So the line between life and death has been crossed in this way: when we pass from life to death we will actually pass from life to greater life, a life free from sickness, sin, and suffering. Here and now, though, we have to live here and now. We live knowing that we will die and for some that knowledge is a heavy burden and a terrible anxiety. The truth is that in Christ eternal life breaks into this present life and that gives us the ability really to live. We know Jesus and he knows us. We belong to him. He gives us eternal life. So here is another way in which the line between life and death has been crossed: the eternal life that God gives has broken into this world that is haunted by death and into these lives that are shadowed by death. That eternal life breaks into our lives when we come to know Jesus Christ as our Savior. We come to know and to understand that we are held safely in his hands and that he always loves us and protects us. Therefore, we can live this life without fear. Indeed, we can live it knowing that our loving Savior is going to give us real life in the here and now and everlasting life in the world to come.

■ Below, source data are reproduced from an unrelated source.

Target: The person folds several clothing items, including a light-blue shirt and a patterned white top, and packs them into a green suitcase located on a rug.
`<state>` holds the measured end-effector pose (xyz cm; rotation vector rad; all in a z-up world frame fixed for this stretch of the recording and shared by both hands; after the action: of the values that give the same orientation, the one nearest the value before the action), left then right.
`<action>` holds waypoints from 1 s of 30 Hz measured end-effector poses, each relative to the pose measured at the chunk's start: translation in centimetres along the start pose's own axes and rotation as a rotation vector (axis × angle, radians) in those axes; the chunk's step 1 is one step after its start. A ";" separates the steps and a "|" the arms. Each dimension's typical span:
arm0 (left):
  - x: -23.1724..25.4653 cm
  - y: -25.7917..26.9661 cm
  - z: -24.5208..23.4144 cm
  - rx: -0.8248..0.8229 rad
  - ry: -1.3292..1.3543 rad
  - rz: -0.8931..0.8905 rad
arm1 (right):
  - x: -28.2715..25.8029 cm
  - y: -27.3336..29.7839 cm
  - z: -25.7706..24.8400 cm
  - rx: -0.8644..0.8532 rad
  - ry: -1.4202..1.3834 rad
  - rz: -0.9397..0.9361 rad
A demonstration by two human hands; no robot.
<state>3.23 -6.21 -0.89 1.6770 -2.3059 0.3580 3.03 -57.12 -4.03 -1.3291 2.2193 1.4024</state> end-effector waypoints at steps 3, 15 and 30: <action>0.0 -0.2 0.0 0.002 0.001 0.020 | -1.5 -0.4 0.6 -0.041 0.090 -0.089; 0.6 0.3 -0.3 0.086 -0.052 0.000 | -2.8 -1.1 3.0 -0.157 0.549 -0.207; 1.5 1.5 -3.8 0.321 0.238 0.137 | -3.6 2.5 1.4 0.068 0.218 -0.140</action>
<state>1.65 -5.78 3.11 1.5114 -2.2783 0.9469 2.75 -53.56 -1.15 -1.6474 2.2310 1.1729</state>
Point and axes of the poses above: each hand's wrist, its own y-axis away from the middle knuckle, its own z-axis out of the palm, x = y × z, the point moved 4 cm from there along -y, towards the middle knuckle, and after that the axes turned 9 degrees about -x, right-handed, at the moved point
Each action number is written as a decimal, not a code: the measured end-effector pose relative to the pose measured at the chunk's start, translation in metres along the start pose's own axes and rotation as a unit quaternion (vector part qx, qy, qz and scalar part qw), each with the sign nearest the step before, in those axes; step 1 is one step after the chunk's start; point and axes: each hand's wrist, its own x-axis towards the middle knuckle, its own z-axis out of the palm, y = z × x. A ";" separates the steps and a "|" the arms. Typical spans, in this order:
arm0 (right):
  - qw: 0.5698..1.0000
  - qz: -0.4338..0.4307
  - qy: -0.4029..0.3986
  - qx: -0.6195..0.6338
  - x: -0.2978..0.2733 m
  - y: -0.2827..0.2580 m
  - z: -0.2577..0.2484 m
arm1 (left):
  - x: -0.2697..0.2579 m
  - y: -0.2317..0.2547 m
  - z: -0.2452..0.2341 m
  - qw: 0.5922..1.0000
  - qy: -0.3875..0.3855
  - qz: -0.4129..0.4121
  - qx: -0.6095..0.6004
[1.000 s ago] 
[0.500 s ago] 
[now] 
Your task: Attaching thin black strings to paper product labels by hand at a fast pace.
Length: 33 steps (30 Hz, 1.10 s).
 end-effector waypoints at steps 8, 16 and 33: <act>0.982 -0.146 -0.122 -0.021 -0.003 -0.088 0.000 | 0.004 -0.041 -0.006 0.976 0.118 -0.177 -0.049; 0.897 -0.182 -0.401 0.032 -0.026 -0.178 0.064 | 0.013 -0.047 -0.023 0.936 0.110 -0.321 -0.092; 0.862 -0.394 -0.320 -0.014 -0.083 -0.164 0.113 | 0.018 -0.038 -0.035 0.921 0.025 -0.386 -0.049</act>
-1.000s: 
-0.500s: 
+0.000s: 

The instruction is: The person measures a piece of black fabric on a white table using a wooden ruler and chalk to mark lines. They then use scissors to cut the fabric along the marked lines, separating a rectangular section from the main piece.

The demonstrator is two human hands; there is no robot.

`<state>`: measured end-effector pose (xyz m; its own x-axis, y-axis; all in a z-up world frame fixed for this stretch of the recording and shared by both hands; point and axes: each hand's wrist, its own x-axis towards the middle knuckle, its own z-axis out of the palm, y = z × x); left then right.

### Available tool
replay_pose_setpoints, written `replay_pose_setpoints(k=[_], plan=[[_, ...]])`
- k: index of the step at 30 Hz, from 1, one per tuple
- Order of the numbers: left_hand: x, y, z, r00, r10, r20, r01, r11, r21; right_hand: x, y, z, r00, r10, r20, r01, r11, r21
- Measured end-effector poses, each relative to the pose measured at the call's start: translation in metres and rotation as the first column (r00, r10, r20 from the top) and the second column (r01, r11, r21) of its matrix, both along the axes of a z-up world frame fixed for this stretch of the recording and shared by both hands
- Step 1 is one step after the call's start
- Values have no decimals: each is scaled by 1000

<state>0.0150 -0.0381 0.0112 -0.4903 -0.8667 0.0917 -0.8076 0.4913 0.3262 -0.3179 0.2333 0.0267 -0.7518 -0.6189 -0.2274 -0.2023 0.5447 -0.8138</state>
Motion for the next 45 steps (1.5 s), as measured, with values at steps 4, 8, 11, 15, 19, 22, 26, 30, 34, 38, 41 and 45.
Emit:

So far we have said that the line between life and death has been crossed in two ways. First, it has been crossed in that when we cross from life to death we actually pass to greater life. Second, it has been crossed in that the eternal life given to us in Jesus Christ has already broken into this world and into our lives so that we can really and fully live. There is a third and final way that the line between life and death has been crossed: we who belong to Christ have become dispensers of life rather than dispensers of death. Now, some of you are thinking, and understandably so, that you have never been a dispenser of death; you have never killed anybody and you have probably never even wanted to kill somebody.
Think, though, of those things that happen in life that bite off pieces of people’s lives bit by bit. There is sickness and suffering all along the way and then, finally, there is death itself. Again, you and I have never intentionally made someone sick and likely have seldom if ever contributed directly to someone’s suffering in any form. But, without the love and salvation and life of Christ in our lives, how much would we do to help? And, I suspect that some of us who are Christians need to think about how much we are helping. You see, when we become the children of God and disciples of Christ, we become dealers in life rather than dealers in death. Peter was a disciple. He knew the love and grace of God; no doubt he reveled in it. But when Tabitha died, Peter did not keep God’s grace and love to himself; he let it flow through him so that she could be given life.
That’s how we disciples are to function in this world of death: we are to have the life that God gives flow through us to other people. We do that when we pray for someone who is sick. We do that when we show love to someone who is dying. We do that when we do all that we can to alleviate the suffering in this world and to work to eliminate the causes of it. And we certainly do it when we share the love and grace of God with someone who is lost and floundering; we share the good news of life with people through our words and actions.
Sickness and suffering are not the only realities that take the life from people. Hate and prejudice take it away, too, and maybe in even worse fashion. And so we are told that Peter, through whom the life of God had just flowed into Tabitha and into her grieving friends, stayed in the home of a tanner named Simon. The orthodox of that day would have considered Simon unclean and would have refused to eat or to stay with him. But the inclusive gospel of Jesus Christ had been working on Peter and there he was, staying with a tanner. In so doing, Peter crossed another line: he crossed the line that separated the clean from the unclean, the “good enough” from the “not good enough,” and the insiders from the outsiders. Friends, there’s a lot hate and prejudice in this old world of ours, and it is to our discredit when we participate in it or precipitate it. The line between death and life is crossed when the love and grace of God flow through us to anybody and everybody; it is crossed when we, motivated by love and grace, refuse to tear down but insist on building up.
In Christ, the line between death and life has been permanently crossed. We have been made fully and truly alive! Because death has no hold on us we can live like God wants us to live. Are you experiencing that kind of life? Are you living in the power of the life that God wants you to have? And if you are, have you been sharing it with those around you?